Do ponto de vista legal, a medida provisória contraria a lei 13.818 sancionada pelo próprio presidente Bolsonaro em abril deste ano, que diz em seu texto que a partir de 2022 as empresas com ações na bolsa de valores teriam seus balanços publicados nos jornais impresso de onde se situa sua sede de forma resumida e o completo nas suas versões digitais. A MP editada vai de encontro, como disse a lei recentemente promulgada. É daqueles casos que muito provavelmente será derrubada no congresso nacional ou no STF. Se for derrubada a MP, virão as desculpas padrão: Estão perseguindo a presidência ou foi um equivoco da assessoria.

 


Estas duas situações é o exemplo mais contundente do autoritarismo na condução da coisa pública.

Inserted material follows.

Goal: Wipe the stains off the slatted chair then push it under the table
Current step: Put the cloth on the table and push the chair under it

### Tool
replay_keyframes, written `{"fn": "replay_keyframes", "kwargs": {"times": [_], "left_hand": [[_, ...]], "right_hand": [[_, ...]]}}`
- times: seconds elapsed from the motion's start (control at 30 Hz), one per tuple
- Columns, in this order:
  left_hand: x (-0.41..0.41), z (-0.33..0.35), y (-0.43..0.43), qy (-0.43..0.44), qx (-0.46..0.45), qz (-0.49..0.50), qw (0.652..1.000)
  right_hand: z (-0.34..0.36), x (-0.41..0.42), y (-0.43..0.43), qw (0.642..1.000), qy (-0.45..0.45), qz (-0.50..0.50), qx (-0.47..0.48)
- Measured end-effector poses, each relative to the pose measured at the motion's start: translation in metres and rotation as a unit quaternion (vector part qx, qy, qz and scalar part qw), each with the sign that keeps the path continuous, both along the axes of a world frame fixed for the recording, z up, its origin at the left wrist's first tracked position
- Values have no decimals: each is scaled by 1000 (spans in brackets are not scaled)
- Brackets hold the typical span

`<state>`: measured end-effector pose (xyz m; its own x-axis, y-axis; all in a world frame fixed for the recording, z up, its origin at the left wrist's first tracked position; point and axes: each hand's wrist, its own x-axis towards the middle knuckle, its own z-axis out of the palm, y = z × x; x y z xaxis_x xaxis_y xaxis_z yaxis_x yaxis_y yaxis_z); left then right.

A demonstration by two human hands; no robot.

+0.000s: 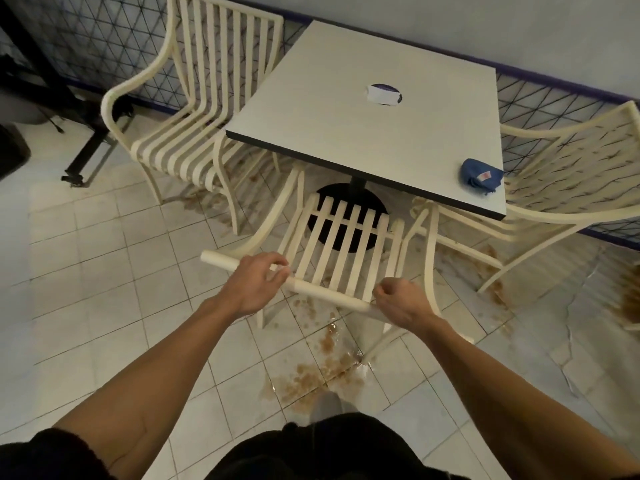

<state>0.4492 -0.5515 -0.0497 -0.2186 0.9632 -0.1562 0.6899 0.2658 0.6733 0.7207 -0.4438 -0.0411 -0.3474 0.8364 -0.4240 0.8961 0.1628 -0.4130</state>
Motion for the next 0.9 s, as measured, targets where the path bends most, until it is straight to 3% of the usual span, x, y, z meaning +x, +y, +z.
{"fn": "replay_keyframes", "kwargs": {"times": [0.1, 0.33, 0.53, 0.9], "left_hand": [[-23, 19, -7, -104, 34, 71, 992], [-114, 46, -28, -122, 70, 221, 965], [-207, 58, -24, -96, 64, 286, 951], [-398, 72, 45, -64, 25, 284, 956]], "right_hand": [[14, -48, -3, 997, 78, 8, 0], [38, -177, -8, 977, 205, 42, -39], [33, -276, 11, 972, 217, 76, -53], [23, -453, 74, 970, 236, 3, -55]]}}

Estas pequenas condutas somente atiçam os confrontos contra determinados segmentos da sociedade, quando na verdade o papel de um presidente da república é tentar evitar o dissenso e ser o polo aglutinador das boas práticas politicas. Quando parte para o confronto como uma tentativa de mostrar que está no comando de um país ou simplesmente não tem afinidade com este ou aquele estrato politico ou social, ou ainda, por discordar de opiniões contrárias, não dá direito ao chefe do executivo se comportar como um déspota e a partir disto sair por aí dando canetada por mera vingança. Se assim age, apequena o cargo que ocupa, pois fica parecendo chefe de torcida e não um residente da república.

 


As causas do autoritarismo brasileiro está na crença de que governo deste naipe está em busca de construir a sua própria história, concomitante na busca de um passado nacional dourado que na verdade nunca existiu, correndo atrás uma narrativa mítica, sem levar em consideração os fatos e os dados do presente, que por sinal são desprezados pois não se encaixam no seu projeto politico. Esta inclusive é o acertado pensamento da escritora Lilian Schwarcz em seu livro “Sobre o autoritarismo brasileiro” lançado recentemente.

 


As atuais atitudes do presidente Bolsonaro se encaixam perfeitamente neste contexto descrito. Governa-se apenas para atender o seu eleitorado e não a totalidade do povo brasileiro. Tem tempo ainda para mudar.